[Opening Material provided section]

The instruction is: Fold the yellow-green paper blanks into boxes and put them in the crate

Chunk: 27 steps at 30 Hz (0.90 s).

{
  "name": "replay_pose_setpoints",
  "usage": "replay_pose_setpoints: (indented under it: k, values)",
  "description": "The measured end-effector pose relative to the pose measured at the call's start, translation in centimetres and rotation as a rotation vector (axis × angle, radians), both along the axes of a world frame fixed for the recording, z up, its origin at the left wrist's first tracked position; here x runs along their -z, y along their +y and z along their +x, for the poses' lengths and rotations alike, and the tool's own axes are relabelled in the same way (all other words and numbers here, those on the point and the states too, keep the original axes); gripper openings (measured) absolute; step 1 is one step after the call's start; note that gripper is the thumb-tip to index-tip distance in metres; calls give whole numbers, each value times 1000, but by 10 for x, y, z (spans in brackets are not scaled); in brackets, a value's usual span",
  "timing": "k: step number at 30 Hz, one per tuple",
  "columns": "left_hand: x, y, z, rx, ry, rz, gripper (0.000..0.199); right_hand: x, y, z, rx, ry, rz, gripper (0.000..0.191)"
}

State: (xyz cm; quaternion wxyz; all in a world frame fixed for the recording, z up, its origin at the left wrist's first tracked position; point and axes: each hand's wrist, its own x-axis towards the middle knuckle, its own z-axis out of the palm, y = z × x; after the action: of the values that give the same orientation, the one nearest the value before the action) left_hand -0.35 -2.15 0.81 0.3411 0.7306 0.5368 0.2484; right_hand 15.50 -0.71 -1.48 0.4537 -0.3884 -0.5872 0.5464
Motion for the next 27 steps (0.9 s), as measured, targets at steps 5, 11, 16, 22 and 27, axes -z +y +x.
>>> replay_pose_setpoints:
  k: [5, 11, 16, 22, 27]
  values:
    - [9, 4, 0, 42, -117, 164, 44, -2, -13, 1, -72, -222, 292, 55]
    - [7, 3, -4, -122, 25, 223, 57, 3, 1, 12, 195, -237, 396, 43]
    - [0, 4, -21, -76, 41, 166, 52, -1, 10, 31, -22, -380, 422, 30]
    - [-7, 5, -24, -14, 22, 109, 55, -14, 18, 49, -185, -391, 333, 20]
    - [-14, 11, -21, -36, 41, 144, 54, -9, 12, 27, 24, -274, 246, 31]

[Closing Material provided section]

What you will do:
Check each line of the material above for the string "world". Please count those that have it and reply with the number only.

Exercise solution:
2